Los Angeles also sustained a blow on the scoreboard moments later. Drew Doughty lost his footing behind the L.A. net and his labored clearing attempt was stolen in front by Avs center Paul Stastny, who hit Milan Hejduk for a tap-in tally. Colorado entered the second intermission with their deficit halved to a single goal.
It was the veteran Hejduk’s 20th goal on the season. He declined to be dealt to a contender at the trade deadline, opting to continue with Colorado where he has spent his entire 902-game career.
“He’s a guy that is very dependable and you know what you’re going to get out of Milan just about every night. That’s why he’s been the professional that he’s been and had the career that he’s had so far,” said Colorado Head Coach Joe Sacco.
Smyth pushed the lead back to a pair when he absolutely schooled Jonas Holos behind the net, pivoting off the overaggressive defender Holos and stuffing the puck home on his backhand.
It was the veteran Smyth’s first goal in 15 games and second goal in 25 contests, as well as his 21st of the season.
“It’s a relief.

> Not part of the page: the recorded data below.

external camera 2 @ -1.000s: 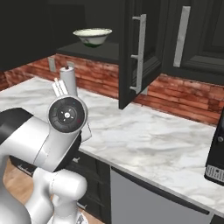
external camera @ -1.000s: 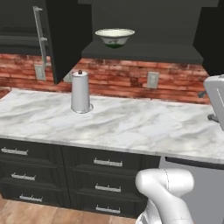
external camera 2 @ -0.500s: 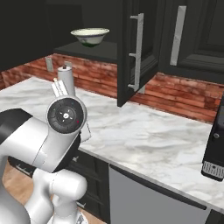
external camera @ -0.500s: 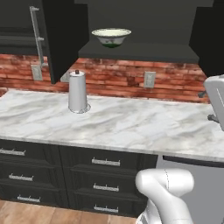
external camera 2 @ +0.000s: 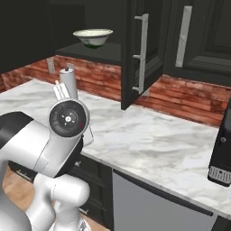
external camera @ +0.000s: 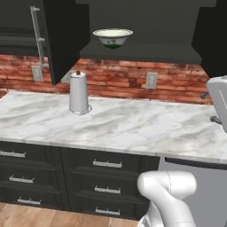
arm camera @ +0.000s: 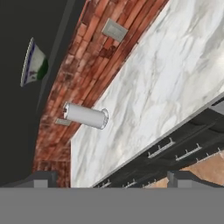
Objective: Move the bowls from the cabinet to the plates on the dining table.
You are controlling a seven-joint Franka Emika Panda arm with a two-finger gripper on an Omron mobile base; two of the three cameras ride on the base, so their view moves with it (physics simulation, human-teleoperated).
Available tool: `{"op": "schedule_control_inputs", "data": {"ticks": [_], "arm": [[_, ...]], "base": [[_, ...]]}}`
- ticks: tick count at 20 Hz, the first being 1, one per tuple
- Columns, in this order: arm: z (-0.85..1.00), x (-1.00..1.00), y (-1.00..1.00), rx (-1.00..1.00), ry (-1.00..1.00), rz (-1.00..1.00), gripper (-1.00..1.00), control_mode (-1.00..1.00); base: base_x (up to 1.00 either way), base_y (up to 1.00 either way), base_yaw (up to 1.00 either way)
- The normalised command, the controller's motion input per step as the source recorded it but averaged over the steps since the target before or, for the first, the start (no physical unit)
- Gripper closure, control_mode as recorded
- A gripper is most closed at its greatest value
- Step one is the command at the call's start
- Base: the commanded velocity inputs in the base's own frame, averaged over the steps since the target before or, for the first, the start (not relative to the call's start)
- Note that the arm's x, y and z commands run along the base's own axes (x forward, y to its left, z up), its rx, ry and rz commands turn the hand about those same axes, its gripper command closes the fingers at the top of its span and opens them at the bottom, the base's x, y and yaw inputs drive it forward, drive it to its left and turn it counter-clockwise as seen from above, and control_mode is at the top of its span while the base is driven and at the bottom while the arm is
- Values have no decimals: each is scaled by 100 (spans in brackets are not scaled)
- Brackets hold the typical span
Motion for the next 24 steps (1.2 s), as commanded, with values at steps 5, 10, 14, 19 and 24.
{"op": "schedule_control_inputs", "data": {"ticks": [5, 10, 14, 19, 24], "arm": [[0, 0, 0, 0, 0, 0, -100, 100], [0, 0, 0, 0, 0, 0, -100, 100], [0, 0, 0, 0, 0, 0, -100, 100], [0, 0, 0, 0, 0, 0, -100, 100], [0, 0, 0, 0, 0, 0, -100, 100]], "base": [[0, 3, -25], [0, 0, -25], [0, 0, -25], [0, 0, -25], [0, 0, -25]]}}
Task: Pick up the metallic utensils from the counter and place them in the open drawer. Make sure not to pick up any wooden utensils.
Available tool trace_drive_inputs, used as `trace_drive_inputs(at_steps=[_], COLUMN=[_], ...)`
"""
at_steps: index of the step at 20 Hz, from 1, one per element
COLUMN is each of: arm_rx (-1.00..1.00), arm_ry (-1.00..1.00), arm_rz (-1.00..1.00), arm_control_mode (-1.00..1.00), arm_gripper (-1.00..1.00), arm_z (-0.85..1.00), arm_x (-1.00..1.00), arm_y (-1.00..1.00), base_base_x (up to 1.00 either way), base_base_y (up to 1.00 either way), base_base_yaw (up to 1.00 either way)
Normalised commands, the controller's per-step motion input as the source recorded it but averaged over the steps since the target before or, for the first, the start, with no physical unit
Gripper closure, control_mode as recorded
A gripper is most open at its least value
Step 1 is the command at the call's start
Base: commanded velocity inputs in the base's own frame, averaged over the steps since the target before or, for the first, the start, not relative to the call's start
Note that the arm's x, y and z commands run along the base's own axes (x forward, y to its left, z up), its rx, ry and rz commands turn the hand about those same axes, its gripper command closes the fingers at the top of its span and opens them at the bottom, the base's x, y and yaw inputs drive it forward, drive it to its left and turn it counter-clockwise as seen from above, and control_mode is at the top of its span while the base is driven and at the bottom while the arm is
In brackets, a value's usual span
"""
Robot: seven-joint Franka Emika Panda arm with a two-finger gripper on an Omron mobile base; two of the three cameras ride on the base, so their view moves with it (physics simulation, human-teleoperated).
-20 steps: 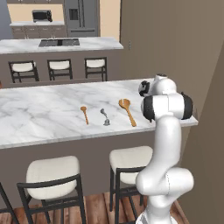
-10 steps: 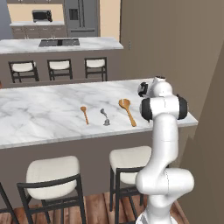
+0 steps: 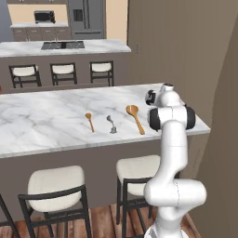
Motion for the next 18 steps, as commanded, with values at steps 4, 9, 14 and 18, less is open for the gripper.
trace_drive_inputs(at_steps=[4,9,14,18], arm_rx=[0.0,0.0,0.0,0.0], arm_ry=[0.0,0.0,0.0,0.0], arm_rz=[0.0,0.0,0.0,0.0], arm_control_mode=[-1.0,-1.0,-1.0,-1.0], arm_gripper=[-1.0,1.0,1.0,1.0], arm_z=[-0.49,-0.59,-0.78,-0.95], arm_x=[0.18,0.12,-0.03,-0.33], arm_y=[0.0,0.0,0.18,0.39], base_base_x=[0.0,0.0,0.0,0.0], base_base_y=[0.0,0.0,0.0,0.0], base_base_yaw=[0.0,0.0,0.0,0.0])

It’s nice to contribute and feel a part for sure,” said Smyth. “It’s a matter of being in the right positions and don’t ride your highs too high or your lows too low and you have stay an even keel. I thought it was a tough stretch but it’s nice to contribute.”
Trevor Lewis set up the Smyth goal and he had the favor returned when Smyth hit him with a well-timed pass for an easy finish to a two-on-one break. The 4-1 lead was the death knell for Colorado, whose woes persisted at the hands of the former Av Smyth following his neutral-zone takeaway to key the odd-man rush.
“They’re in a tough position right now, out of the playoff race. They’re battling hard, they went through a lot of injuries throughout the year,” said Smyth. “You’ve got to give them credit, they’ve got character over there and I’m sure they’ll rebound for next year.”
As for the Kings, they now have their own injury woes to battle through at a critical point in a competitive season after losing Williams against the Calgary Flames and now Kopitar in this contest.
“He’s your top player, your top forward so there’s quite a hole that’s going to be there with him out of the lineup for this length of time,” Kings Head Coach Terry Murray said.
“I’ve dealt with this before with top guys being out with injuries and it’s an opportunity for other players to step up, the character of the team needs to step up and everyone needs to start doing the right things. You’ve got to trust your structure and your system and give it the best opportunity you can as a group to finish games off and play the right way.”